Material provided:
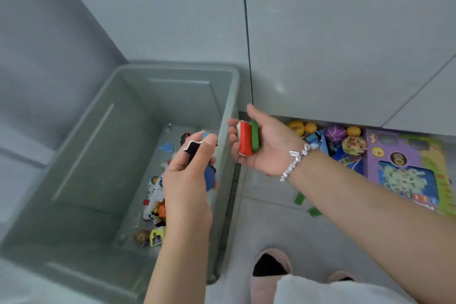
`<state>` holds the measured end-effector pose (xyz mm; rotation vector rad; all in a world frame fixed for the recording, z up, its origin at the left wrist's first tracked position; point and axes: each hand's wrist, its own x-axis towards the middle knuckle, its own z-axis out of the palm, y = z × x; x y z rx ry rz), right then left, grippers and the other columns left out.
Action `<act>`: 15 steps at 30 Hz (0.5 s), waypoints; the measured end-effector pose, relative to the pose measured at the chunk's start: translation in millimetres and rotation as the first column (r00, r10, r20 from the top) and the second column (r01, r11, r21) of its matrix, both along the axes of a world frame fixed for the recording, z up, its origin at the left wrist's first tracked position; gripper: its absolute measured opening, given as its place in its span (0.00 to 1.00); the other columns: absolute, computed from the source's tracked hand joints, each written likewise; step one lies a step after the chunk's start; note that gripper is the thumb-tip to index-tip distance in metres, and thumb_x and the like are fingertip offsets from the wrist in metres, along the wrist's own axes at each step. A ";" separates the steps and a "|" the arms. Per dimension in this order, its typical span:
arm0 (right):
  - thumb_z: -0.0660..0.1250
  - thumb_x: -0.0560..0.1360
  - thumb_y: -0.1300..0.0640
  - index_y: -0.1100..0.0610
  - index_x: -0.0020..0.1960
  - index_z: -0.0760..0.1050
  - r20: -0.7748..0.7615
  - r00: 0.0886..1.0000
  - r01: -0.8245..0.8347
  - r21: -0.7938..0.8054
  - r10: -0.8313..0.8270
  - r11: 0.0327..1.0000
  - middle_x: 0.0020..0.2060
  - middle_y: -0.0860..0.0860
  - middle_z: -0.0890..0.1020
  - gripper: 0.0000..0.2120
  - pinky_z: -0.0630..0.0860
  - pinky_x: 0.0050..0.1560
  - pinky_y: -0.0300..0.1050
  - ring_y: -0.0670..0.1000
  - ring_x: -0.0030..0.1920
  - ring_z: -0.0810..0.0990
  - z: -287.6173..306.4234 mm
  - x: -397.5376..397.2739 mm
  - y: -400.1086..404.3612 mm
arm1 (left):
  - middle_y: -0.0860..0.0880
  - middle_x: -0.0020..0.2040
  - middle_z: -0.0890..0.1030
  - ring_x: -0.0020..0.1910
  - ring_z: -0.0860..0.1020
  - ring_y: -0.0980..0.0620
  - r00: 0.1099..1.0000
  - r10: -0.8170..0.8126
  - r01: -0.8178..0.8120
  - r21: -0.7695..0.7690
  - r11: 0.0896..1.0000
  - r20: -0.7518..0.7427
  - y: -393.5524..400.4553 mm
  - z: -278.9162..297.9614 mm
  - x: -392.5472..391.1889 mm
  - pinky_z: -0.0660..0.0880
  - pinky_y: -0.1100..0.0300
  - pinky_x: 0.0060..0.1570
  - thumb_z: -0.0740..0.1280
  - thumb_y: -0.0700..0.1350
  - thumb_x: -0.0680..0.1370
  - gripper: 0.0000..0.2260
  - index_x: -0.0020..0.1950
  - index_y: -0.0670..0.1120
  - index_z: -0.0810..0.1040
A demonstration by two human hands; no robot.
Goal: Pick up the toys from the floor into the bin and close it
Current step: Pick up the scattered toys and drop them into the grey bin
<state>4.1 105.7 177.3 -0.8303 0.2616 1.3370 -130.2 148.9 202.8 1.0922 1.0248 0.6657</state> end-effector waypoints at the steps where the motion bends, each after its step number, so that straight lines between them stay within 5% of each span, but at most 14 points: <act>1: 0.60 0.77 0.43 0.61 0.47 0.74 0.038 0.998 -0.053 -0.007 0.054 0.999 0.32 0.54 0.76 0.20 0.75 0.28 0.37 0.49 0.29 0.75 8.2 -8.0 11.0 | 0.56 0.31 0.78 0.32 0.71 0.56 0.999 0.048 -0.047 0.012 0.999 -0.023 7.1 -0.4 -6.8 0.68 0.59 0.32 0.72 0.49 0.70 0.06 0.46 0.52 0.82; 4: 0.60 0.77 0.44 0.61 0.50 0.72 0.193 0.970 -0.140 -0.057 0.149 0.988 0.37 0.57 0.75 0.19 0.76 0.33 0.44 0.53 0.34 0.76 16.3 -30.0 40.5 | 0.54 0.37 0.80 0.35 0.75 0.58 0.984 0.163 -0.161 0.032 0.986 -0.070 24.2 -9.8 -21.7 0.73 0.61 0.38 0.70 0.49 0.74 0.08 0.53 0.50 0.81; 6: 0.60 0.76 0.43 0.60 0.52 0.72 0.287 0.941 -0.166 -0.077 0.182 0.983 0.46 0.59 0.75 0.20 0.76 0.39 0.46 0.54 0.41 0.75 11.2 -39.9 55.3 | 0.55 0.46 0.80 0.45 0.78 0.58 0.973 0.210 -0.209 0.015 0.978 -0.095 32.2 -19.5 -27.4 0.76 0.58 0.48 0.68 0.50 0.76 0.10 0.56 0.50 0.78; 10: 0.57 0.77 0.41 0.57 0.63 0.71 0.437 0.848 -0.272 -0.125 0.299 0.954 0.63 0.54 0.73 0.24 0.65 0.68 0.51 0.52 0.64 0.71 -2.3 -49.3 65.1 | 0.58 0.54 0.77 0.55 0.76 0.58 0.962 0.240 -0.237 0.036 0.971 -0.133 35.3 -32.0 -30.9 0.72 0.53 0.62 0.66 0.51 0.77 0.14 0.62 0.51 0.74; 12: 0.53 0.79 0.43 0.59 0.67 0.69 0.491 0.802 -0.310 -0.142 0.339 0.940 0.69 0.54 0.70 0.25 0.56 0.74 0.52 0.50 0.70 0.65 -4.6 -51.4 61.0 | 0.59 0.55 0.77 0.54 0.74 0.62 0.965 0.226 -0.220 0.063 0.974 -0.134 33.8 -33.1 -30.8 0.71 0.56 0.62 0.64 0.51 0.78 0.13 0.62 0.51 0.73; 15: 0.51 0.81 0.47 0.61 0.66 0.70 0.525 0.795 -0.286 -0.115 0.303 0.951 0.68 0.54 0.71 0.22 0.61 0.72 0.50 0.49 0.69 0.67 -5.3 -48.2 50.6 | 0.60 0.54 0.76 0.52 0.73 0.66 0.973 0.174 -0.149 0.163 0.975 -0.150 31.6 -33.1 -25.6 0.69 0.68 0.51 0.61 0.49 0.80 0.10 0.61 0.52 0.74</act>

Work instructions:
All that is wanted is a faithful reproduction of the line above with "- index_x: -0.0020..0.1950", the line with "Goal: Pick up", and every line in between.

Exercise output:
  - index_x: -0.0020..0.1950
  - index_y: -0.0670..0.1120
  - index_z: -0.0810..0.1040
A demonstration by two human hands; no robot.
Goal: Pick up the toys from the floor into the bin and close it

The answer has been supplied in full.